◆ **WHAT TO DO**
Below are records; say how many of their lines include the word "grateful", giving nothing but the number.

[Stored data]
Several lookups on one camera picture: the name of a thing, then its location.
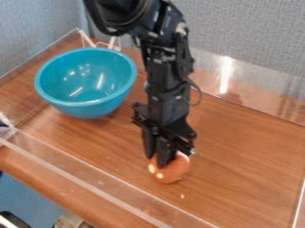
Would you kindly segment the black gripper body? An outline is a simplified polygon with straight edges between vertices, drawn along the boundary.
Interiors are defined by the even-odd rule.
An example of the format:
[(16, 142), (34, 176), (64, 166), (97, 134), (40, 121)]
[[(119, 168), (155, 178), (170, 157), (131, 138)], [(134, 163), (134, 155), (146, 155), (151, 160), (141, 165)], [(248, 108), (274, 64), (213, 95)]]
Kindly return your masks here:
[(155, 127), (158, 138), (165, 137), (177, 145), (177, 152), (190, 156), (197, 133), (187, 122), (190, 114), (190, 88), (155, 93), (147, 89), (147, 103), (134, 103), (134, 123), (143, 129)]

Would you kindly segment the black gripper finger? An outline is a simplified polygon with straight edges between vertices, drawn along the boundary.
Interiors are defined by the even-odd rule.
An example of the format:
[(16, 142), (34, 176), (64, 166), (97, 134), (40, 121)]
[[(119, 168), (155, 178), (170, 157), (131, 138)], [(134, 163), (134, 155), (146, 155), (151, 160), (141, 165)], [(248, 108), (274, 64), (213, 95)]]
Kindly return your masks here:
[(157, 148), (158, 148), (158, 155), (157, 155), (158, 167), (165, 168), (171, 162), (171, 160), (175, 159), (177, 145), (173, 141), (170, 141), (165, 137), (159, 137)]
[(149, 159), (153, 158), (157, 149), (158, 129), (155, 127), (145, 127), (142, 129), (142, 139), (145, 146), (145, 153)]

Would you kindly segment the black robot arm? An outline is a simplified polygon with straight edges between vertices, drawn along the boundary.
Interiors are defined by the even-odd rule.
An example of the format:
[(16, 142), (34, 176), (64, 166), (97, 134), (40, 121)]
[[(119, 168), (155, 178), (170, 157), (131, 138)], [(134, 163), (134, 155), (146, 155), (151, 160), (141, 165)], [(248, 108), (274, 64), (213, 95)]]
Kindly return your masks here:
[(109, 36), (125, 34), (141, 49), (147, 71), (147, 103), (134, 104), (146, 156), (163, 168), (179, 153), (190, 156), (197, 133), (187, 123), (194, 59), (190, 30), (170, 0), (83, 0), (95, 27)]

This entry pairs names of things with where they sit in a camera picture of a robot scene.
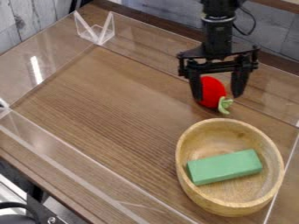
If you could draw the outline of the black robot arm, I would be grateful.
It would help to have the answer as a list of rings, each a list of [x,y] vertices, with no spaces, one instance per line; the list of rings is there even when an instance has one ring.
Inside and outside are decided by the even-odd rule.
[[[204,99],[202,76],[232,72],[232,92],[240,98],[249,84],[250,74],[258,69],[260,47],[233,43],[233,29],[237,27],[237,10],[244,10],[248,0],[201,0],[204,5],[202,24],[205,40],[194,49],[180,52],[178,73],[192,85],[192,94],[197,101]]]

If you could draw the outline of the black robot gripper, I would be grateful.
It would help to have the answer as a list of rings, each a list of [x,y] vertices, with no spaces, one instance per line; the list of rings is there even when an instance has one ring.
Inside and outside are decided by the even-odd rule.
[[[233,72],[233,95],[236,98],[244,95],[250,74],[258,69],[258,52],[257,45],[234,44],[232,51],[225,54],[209,54],[204,45],[178,53],[178,73],[189,77],[192,94],[198,102],[202,100],[202,74]]]

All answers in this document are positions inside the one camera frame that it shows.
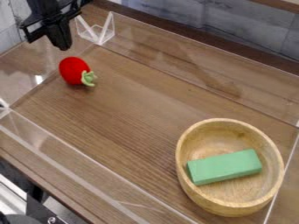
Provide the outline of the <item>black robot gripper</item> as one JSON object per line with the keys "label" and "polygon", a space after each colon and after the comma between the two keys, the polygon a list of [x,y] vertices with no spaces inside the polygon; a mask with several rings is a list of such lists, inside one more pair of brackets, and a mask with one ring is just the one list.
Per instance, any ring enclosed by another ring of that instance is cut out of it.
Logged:
{"label": "black robot gripper", "polygon": [[30,43],[46,36],[51,43],[67,51],[72,45],[71,20],[82,13],[80,0],[26,0],[32,11],[20,23]]}

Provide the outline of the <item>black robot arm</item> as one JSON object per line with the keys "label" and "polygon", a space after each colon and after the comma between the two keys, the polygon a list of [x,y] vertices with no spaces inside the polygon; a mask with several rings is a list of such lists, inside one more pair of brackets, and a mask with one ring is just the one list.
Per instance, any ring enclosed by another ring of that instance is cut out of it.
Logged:
{"label": "black robot arm", "polygon": [[26,0],[31,8],[30,17],[20,23],[30,43],[43,36],[62,51],[72,45],[71,20],[82,13],[79,0]]}

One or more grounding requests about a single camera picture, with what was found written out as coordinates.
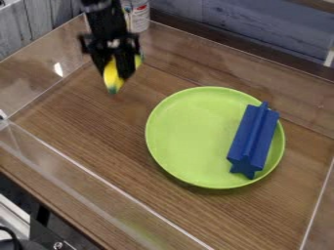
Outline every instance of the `yellow object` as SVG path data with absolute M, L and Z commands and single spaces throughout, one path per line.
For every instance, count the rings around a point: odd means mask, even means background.
M 137 63 L 137 68 L 138 68 L 142 64 L 141 55 L 137 55 L 136 63 Z M 125 79 L 121 78 L 120 76 L 116 58 L 113 58 L 113 60 L 105 67 L 103 78 L 105 78 L 105 84 L 106 84 L 110 94 L 117 94 L 121 91 L 121 88 L 125 84 Z

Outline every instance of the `green plastic plate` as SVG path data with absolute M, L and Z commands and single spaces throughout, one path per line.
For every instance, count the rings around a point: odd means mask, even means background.
M 232 174 L 226 159 L 250 95 L 228 88 L 198 87 L 170 96 L 146 124 L 146 142 L 156 161 L 180 180 L 204 188 L 238 188 L 274 170 L 285 152 L 285 131 L 278 123 L 266 165 L 253 180 Z

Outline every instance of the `black cable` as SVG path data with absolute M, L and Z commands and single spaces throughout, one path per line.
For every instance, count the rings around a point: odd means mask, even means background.
M 11 235 L 14 239 L 15 250 L 23 250 L 23 246 L 22 246 L 21 241 L 18 240 L 17 234 L 9 228 L 3 226 L 0 226 L 0 230 L 6 231 Z

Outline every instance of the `blue block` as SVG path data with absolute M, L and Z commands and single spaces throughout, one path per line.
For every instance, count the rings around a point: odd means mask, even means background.
M 228 154 L 233 163 L 232 173 L 242 173 L 249 179 L 264 170 L 277 128 L 280 113 L 261 106 L 249 105 Z

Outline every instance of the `green plate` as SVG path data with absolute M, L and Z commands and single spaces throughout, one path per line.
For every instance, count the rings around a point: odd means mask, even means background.
M 184 182 L 204 188 L 238 188 L 274 170 L 285 152 L 285 131 L 278 123 L 266 165 L 249 180 L 232 174 L 226 159 L 250 95 L 228 88 L 198 87 L 170 96 L 154 109 L 146 124 L 146 142 L 156 161 Z

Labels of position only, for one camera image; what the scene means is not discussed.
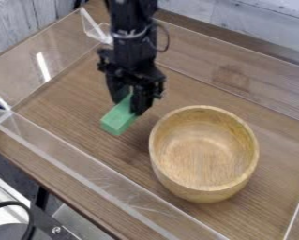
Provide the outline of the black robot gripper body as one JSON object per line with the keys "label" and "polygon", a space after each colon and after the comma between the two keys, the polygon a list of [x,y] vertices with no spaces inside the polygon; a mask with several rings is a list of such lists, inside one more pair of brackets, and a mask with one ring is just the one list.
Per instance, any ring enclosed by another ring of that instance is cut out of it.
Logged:
{"label": "black robot gripper body", "polygon": [[115,37],[112,48],[98,50],[98,69],[106,75],[126,76],[130,89],[135,85],[151,85],[154,98],[162,96],[166,81],[166,75],[155,65],[155,57],[160,52],[156,40],[156,30],[147,30],[136,37]]}

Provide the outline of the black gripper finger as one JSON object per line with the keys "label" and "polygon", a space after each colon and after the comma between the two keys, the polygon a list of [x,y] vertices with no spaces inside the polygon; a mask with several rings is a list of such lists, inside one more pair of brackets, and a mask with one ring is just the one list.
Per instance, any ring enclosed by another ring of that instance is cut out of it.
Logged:
{"label": "black gripper finger", "polygon": [[132,87],[130,110],[135,115],[142,115],[151,107],[154,101],[152,86],[135,85]]}
{"label": "black gripper finger", "polygon": [[126,76],[118,77],[107,74],[107,87],[110,89],[110,97],[115,104],[118,104],[130,94],[130,83]]}

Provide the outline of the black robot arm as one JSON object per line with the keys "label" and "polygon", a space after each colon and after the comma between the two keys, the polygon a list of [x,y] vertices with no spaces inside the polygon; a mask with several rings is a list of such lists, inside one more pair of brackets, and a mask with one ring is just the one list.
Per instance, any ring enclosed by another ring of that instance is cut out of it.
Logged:
{"label": "black robot arm", "polygon": [[106,74],[112,102],[131,95],[130,112],[142,115],[162,97],[166,82],[155,65],[158,0],[106,0],[106,7],[112,48],[98,50],[98,69]]}

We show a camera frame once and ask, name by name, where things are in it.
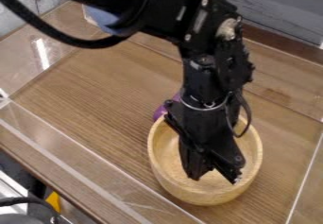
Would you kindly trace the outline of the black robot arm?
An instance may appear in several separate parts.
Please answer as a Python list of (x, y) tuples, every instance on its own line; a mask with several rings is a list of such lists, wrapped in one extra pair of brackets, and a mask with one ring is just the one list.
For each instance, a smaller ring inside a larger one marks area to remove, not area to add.
[(249, 113), (242, 86), (254, 65), (242, 44), (242, 18), (226, 0), (72, 0), (105, 32), (85, 40), (58, 31), (18, 0), (0, 0), (33, 28), (80, 48), (114, 46), (142, 32), (170, 42), (182, 62), (178, 98), (164, 103), (164, 119), (178, 135), (182, 170), (198, 180), (216, 170), (237, 182), (245, 165), (234, 130), (238, 115)]

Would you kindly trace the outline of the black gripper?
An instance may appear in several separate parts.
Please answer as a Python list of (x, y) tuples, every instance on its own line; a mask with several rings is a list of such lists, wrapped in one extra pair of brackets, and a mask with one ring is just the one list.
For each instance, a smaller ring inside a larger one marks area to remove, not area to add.
[(236, 127), (241, 102), (234, 96), (216, 110), (197, 111), (182, 102), (166, 100), (165, 122), (178, 134), (178, 156), (186, 177), (197, 181), (213, 170), (230, 184), (241, 179), (244, 156), (232, 128)]

◆ **ANSWER SPACE**
2